• Your assignment: Take the data below and copy exactly the lines starting at the one with "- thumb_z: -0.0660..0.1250" and finishing at the one with "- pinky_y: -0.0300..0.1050", both included.

** Opening Data block **

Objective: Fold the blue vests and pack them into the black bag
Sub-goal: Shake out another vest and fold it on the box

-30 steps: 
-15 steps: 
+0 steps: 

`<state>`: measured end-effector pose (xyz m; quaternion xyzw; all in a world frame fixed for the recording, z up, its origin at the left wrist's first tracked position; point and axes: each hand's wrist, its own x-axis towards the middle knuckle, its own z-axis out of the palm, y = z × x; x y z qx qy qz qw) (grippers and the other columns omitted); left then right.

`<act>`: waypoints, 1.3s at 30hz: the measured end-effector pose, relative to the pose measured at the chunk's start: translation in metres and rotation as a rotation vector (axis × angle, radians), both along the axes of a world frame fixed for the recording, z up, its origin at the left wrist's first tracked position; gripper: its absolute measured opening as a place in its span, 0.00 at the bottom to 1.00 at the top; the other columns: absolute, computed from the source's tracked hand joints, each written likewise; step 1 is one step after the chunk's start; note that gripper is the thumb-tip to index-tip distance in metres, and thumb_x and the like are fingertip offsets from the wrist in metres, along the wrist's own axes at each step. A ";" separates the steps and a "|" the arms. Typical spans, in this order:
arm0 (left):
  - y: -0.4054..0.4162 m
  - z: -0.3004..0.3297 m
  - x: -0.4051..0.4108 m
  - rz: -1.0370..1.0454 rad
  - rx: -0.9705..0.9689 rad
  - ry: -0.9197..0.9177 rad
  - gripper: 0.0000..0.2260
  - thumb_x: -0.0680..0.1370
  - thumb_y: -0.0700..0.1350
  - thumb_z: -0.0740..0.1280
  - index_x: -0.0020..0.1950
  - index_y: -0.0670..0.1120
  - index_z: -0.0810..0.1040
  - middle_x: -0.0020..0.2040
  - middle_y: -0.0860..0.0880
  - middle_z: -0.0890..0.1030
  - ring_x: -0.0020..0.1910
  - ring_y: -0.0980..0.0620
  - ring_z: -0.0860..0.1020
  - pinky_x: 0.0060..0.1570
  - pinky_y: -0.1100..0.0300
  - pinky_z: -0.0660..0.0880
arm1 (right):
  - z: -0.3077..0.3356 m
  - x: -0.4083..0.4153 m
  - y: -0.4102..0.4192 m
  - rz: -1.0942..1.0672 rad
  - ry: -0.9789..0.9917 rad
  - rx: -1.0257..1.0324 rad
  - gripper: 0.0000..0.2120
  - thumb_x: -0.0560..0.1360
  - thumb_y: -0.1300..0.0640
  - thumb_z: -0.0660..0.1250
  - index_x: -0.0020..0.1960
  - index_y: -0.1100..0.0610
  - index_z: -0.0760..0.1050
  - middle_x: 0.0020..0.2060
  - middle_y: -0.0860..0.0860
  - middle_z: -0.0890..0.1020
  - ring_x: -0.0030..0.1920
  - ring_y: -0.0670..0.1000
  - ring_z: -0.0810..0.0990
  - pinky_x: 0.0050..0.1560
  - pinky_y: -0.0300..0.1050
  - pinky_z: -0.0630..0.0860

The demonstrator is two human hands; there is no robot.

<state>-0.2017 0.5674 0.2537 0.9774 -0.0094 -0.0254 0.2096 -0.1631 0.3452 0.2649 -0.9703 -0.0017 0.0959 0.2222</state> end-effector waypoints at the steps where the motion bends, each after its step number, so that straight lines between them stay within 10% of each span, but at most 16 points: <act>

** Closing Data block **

• Response to this task:
  - thumb_z: -0.0660..0.1250
  - index_x: -0.0020..0.1960
  - index_y: -0.1100..0.0610
  - index_z: -0.0760..0.1050
  - middle_x: 0.0020..0.2060
  - middle_y: -0.0860..0.0860
  - middle_z: -0.0890..0.1020
  - ring_x: -0.0030..0.1920
  - ring_y: -0.0670..0.1000
  - ring_z: -0.0810..0.0990
  - pinky_x: 0.0050..0.1560
  - pinky_y: -0.0300..0.1050

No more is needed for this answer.